Al centro di piazza Italia, a Perugia, c’è la statua di Vittorio Emanuele II, l’uomo che, con l’aiuto determinante di Garibaldi, riunì l’Italia sotto un unico regno. Ai lati della piazza, l’uno di fronte all’altro, Palazzo Donini, sede della Giunta regionale, e il Palazzo della Provincia, che nell’ala est ospita la Prefettura, la rappresentanza del Governo nei territori, da qualche settimana con un nuovo inquilino. E a luglio, poco dopo il suo arrivo, il prefetto Sgaraglia, tra i suoi primi “viaggi” istituzionali, aveva attraversato piazza Italia, passando davanti alla statua di Vittorio Emanuele II, per una visita di cortesia alla governatrice umbra Catiuscia Marini. La presidente aveva rivolto il più sincero saluto di benvenuto al prefetto, ricordando gli “eccellenti” rapporti di reciproca collaborazione tra l’amministrazione regionale e la Prefettura di Perugia, soprattutto per quanto riguarda il coordinamento sul territorio di tutte le forze dell’ordine “chiamate al delicato ed importante compito della tutela della sicurezza dei cittadini“.
Ora, in materia di sicurezza, gli umbri si augurano che Marini e Sgaraglia, e tutti gli altri rappresentanti istituzionali, continuino ad avere “eccellenti” rapporti di reciproca collaborazione. Non così, a quanto pare, circa il protocollo per l’attuazione della legge regionale contro l’omofobia e le discriminazioni di genere.

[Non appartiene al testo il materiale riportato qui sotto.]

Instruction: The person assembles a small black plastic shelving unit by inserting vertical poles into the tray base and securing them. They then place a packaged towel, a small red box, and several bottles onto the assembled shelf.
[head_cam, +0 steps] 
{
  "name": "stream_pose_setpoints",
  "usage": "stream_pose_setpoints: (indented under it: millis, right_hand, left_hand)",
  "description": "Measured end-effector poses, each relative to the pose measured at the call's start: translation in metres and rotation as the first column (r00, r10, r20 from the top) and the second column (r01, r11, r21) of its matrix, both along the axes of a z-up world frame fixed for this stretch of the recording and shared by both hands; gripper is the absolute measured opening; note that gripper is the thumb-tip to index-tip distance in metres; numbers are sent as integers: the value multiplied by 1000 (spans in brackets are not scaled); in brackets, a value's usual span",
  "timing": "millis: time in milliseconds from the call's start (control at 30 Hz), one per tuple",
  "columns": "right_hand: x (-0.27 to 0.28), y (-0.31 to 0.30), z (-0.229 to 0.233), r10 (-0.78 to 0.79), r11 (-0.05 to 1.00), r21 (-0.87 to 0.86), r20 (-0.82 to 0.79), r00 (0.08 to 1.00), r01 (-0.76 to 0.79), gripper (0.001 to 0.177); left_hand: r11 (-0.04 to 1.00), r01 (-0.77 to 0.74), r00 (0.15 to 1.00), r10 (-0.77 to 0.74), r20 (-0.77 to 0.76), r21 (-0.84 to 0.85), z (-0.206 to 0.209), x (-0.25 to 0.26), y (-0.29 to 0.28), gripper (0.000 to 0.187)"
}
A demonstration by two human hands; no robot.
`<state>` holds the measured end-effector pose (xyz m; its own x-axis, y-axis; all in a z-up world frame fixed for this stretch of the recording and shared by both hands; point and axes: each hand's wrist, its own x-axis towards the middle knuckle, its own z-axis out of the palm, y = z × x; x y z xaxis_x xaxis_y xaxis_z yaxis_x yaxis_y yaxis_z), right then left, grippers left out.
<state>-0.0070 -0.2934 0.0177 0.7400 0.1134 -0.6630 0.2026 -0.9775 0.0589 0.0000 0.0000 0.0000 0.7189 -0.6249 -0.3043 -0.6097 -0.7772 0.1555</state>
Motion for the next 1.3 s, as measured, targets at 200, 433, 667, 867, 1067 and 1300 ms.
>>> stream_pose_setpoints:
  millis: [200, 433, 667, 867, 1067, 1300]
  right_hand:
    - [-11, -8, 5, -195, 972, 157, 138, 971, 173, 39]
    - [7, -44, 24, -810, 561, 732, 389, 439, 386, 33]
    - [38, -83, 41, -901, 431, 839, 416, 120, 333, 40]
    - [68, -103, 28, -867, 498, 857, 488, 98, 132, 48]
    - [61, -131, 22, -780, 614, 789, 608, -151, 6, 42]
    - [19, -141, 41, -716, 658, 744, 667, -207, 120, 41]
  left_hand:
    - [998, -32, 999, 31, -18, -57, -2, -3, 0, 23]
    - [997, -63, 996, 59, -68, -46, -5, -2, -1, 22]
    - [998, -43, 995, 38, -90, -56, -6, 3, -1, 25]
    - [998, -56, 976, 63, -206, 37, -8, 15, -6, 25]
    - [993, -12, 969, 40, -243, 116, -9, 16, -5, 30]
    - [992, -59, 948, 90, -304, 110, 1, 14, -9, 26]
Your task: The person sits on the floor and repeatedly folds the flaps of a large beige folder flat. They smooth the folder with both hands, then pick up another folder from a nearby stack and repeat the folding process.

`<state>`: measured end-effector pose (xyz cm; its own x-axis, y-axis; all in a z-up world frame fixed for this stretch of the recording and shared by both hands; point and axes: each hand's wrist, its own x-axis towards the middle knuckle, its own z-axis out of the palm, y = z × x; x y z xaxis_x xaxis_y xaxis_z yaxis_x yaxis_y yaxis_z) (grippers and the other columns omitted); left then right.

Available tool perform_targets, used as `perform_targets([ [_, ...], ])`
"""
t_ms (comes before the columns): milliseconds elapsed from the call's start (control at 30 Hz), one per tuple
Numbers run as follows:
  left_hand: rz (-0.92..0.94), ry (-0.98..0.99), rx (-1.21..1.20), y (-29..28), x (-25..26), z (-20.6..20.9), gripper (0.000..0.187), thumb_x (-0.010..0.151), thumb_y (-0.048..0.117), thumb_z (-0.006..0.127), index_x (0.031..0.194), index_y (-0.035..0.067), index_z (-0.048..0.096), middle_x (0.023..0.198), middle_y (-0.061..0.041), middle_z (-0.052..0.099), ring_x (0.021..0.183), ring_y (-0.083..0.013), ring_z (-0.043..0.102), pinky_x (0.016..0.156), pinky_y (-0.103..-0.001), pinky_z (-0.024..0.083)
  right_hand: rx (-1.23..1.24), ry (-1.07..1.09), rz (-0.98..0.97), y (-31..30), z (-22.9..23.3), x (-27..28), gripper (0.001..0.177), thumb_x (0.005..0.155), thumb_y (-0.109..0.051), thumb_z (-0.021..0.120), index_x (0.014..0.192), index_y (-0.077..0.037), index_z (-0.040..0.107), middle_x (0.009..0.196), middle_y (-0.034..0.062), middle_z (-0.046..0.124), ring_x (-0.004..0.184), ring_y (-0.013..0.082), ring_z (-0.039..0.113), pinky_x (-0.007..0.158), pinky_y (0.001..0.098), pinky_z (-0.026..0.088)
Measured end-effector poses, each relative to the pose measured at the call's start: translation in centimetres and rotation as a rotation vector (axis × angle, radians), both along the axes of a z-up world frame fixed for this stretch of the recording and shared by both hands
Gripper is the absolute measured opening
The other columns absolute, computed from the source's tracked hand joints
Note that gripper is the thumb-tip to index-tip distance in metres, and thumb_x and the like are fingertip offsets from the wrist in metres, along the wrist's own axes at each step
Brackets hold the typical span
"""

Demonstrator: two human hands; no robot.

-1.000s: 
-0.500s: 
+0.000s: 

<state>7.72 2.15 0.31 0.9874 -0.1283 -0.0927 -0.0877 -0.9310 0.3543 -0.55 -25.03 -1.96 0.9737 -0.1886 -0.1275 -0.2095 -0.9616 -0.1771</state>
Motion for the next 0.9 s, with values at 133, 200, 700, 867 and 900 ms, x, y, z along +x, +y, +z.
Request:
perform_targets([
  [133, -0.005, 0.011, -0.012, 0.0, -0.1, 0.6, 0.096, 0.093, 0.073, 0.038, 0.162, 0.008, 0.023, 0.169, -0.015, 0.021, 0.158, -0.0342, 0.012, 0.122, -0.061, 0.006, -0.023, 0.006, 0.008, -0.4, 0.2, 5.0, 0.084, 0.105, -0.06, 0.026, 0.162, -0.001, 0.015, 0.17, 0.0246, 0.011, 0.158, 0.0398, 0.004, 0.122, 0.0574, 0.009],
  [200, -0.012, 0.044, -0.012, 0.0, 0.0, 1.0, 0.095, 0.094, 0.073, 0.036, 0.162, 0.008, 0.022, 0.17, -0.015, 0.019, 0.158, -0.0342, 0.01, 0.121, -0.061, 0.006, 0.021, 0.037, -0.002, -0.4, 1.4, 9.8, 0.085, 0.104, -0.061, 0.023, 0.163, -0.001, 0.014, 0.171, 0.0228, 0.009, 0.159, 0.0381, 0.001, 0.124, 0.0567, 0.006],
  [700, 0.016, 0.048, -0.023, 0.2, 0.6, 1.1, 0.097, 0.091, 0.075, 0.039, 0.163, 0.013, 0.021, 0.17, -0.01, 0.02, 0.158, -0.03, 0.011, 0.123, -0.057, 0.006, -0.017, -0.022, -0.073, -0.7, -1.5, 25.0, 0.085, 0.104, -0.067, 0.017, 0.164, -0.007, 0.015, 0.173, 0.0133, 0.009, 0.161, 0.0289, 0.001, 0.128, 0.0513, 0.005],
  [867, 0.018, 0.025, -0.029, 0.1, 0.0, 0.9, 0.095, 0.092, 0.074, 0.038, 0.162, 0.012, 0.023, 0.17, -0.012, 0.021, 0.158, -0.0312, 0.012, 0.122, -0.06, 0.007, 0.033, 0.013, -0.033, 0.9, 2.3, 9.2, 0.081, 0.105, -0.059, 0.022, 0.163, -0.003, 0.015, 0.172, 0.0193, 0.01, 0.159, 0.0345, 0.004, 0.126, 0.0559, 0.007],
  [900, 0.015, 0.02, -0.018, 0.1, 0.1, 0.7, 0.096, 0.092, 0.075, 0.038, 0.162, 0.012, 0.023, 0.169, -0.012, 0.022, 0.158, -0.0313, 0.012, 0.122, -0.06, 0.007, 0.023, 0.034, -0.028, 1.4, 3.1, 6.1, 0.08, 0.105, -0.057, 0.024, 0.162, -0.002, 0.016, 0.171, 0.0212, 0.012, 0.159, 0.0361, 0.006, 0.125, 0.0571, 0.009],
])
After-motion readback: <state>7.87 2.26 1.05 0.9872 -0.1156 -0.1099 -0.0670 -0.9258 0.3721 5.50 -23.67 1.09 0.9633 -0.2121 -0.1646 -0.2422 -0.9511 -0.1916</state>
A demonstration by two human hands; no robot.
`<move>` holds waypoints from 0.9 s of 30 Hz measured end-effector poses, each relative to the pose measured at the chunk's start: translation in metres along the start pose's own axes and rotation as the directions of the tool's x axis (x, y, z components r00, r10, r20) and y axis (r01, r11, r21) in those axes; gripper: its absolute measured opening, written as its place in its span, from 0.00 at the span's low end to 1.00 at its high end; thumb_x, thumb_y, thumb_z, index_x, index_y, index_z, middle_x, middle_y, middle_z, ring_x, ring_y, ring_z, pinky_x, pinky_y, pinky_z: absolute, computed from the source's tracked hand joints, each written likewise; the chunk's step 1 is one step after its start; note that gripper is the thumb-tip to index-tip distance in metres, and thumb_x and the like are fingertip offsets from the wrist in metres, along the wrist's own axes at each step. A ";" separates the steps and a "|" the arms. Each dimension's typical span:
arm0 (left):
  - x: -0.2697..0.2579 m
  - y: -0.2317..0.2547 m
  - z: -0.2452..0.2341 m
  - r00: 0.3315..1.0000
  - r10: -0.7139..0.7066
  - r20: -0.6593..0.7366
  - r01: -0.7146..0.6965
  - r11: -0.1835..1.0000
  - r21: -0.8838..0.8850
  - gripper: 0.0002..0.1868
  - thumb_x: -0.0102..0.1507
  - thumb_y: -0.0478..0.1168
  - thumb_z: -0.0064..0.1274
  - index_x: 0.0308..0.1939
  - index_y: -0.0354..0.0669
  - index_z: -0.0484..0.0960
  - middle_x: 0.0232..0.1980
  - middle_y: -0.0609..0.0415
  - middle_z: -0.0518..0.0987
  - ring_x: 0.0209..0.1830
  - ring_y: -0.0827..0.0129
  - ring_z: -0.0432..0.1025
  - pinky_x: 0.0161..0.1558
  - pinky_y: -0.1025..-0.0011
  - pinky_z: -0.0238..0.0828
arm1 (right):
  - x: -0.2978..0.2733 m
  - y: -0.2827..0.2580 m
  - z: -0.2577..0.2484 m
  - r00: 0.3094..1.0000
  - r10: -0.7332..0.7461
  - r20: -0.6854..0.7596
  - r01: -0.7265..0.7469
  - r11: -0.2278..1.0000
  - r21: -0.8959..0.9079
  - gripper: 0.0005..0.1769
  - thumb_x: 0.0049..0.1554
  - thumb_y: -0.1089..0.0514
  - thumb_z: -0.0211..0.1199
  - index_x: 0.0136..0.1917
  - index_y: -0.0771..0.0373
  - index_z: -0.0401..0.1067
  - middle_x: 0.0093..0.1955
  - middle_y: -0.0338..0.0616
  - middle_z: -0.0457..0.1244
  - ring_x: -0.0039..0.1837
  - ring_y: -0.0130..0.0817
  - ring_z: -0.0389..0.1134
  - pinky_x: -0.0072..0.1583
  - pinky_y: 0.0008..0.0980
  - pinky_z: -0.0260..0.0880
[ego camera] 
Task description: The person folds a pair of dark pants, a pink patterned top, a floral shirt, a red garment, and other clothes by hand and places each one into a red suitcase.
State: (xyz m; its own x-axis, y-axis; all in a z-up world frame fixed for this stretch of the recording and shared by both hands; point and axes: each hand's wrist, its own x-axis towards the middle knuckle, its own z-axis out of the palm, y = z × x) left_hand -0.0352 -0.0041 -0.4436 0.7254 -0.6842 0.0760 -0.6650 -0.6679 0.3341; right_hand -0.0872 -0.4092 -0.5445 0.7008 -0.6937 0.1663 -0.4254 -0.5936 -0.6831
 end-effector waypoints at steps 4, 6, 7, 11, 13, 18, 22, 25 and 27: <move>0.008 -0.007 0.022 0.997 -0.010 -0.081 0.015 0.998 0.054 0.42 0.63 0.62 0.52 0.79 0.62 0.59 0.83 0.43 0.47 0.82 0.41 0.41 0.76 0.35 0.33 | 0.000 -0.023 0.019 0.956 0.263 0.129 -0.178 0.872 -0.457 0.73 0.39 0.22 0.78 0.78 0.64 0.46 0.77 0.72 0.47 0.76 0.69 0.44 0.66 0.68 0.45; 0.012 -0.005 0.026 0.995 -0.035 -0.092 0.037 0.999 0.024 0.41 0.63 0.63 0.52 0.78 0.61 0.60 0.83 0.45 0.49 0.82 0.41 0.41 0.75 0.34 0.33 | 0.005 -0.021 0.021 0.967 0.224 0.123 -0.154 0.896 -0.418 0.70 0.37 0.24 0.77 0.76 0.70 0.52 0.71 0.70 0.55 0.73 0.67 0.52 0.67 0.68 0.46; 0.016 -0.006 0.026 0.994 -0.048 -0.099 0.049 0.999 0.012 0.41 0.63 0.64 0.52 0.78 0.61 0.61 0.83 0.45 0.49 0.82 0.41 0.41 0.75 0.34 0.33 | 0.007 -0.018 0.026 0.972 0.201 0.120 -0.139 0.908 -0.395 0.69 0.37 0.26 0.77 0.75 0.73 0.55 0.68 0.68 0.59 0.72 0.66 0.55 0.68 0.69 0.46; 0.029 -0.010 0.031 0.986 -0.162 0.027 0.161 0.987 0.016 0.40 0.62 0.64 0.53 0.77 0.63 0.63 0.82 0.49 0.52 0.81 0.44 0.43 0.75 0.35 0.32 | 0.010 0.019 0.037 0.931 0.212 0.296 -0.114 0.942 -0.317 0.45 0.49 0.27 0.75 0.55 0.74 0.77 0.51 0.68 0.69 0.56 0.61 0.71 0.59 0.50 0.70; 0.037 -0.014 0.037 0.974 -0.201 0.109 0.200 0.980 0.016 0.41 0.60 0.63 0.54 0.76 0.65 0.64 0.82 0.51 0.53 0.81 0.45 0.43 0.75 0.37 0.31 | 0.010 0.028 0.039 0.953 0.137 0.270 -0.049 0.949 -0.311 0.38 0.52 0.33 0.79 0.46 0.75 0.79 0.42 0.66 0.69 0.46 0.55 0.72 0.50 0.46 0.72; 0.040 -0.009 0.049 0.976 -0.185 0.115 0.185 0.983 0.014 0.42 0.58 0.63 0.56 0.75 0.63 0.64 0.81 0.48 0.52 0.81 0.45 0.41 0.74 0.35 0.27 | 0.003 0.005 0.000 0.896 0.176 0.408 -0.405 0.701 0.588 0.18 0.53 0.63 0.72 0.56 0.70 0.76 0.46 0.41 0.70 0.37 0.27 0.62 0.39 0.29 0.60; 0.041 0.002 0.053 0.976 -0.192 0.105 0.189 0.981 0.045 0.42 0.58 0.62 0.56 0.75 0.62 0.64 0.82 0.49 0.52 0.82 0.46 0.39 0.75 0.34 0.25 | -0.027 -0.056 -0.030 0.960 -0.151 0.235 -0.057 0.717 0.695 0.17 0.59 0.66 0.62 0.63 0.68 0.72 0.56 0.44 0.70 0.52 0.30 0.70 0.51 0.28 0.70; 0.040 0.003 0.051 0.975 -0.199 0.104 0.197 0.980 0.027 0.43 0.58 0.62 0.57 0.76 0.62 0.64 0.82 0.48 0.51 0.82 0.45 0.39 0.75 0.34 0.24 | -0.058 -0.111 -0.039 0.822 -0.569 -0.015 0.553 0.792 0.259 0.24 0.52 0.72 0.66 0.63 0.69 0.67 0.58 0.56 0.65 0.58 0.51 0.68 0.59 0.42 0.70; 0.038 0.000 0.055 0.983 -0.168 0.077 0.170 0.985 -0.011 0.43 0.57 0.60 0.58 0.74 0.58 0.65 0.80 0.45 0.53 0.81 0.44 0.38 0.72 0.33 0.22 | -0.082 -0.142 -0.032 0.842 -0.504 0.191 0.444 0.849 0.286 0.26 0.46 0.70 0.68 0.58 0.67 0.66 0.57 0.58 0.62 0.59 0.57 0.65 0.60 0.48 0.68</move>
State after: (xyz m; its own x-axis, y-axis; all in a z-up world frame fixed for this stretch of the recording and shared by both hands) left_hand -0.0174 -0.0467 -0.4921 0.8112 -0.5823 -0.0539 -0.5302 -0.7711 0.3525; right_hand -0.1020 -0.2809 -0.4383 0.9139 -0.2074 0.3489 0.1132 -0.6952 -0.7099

Alla vigilia della firma del protocollo, il cui elenco degli invitati per la firma è stata contestata dalle opposizioni (dal consigliere del Gruppo misto De Vincenzi, poi dalla Lega con il consigliere Valerio Mancini e la discesa in campo del senatore Pillon), è arrivato alla preside Marini lo stop del Prefetto, sotto forma di una diffida, perché quel protocollo sarebbe illegittimo e non conforme alla legge regionale.
In entrambi i Palazzi, Donini e la Prefettura, si lamenta l’invasione di campo. La Prefettura, perché ritiene che la Regione non possa imporre i programmi educativi delle scuole. La Regione, perché al di là della risposta nel merito fornita al Prefetto (le scuole sono libere o meno di adottare i programmi antidiscriminazione finanziati con la legge regionale) si dubita che un rappresentante del Governo possa intervenire per annullare, nei fatti, parte di una legge regionale senza un pronunciamento della magistratura. Tra l’altro, si fa notare, il testo era stato inviato a gennaio al predecessore di Sgaraglia, che non aveva avuto nulla da ridere.
Cosa è cambiato da gennaio ad oggi? Intanto, che al Viminale non c’è più il dem Minniti, ma il leghista Salvini. E magari non è un caso se, dopo che la Regione aveva ignorato le proteste delle associazioni escluse dal protocollo e del consigliere di De Vincenzi che le aveva portate in Aula, dopo la conferenza della Lega a Perugia sia arrivato lo stop della Prefettura.
Esultano i vertici Lega Umbria, con i suoi parlamentari e consiglieri regionali che chiedono alla presidente Marini il ritiro immediato dell’atto. “Come avevamo annunciato in conferenza stampa qualche giorno fa – scrivono – la Giunta regionale ha approvato un protocollo in contrasto con la legge in cui, sotto il paravento delle solite ‘discriminazioni omofobiche’, si prevede che le organizzazioni gay siano arruolate per andare nelle scuole umbre a fare educazione sessuale ai bambini. Eppure la legge regionale, dopo la nostra battaglia in assise con consigliere Valerio Mancini che presentò a tal proposito 52 interventi per ostruirne l’approvazione, aveva radicalmente escluso ogni intervento diretto sui minori. La Lega ha scoperto l’inganno e lo ha annunciato in conferenza stampa trovando, secondo quanto riportato dalla stampa, la piena condivisione del Prefetto. Alla luce di ciò – precisano dalle fila del Carroccio – la Giunta Marini ritiri l’atto e ammetta l’ennesimo fallimento: i bambini non possono essere strumenti di propaganda politica”.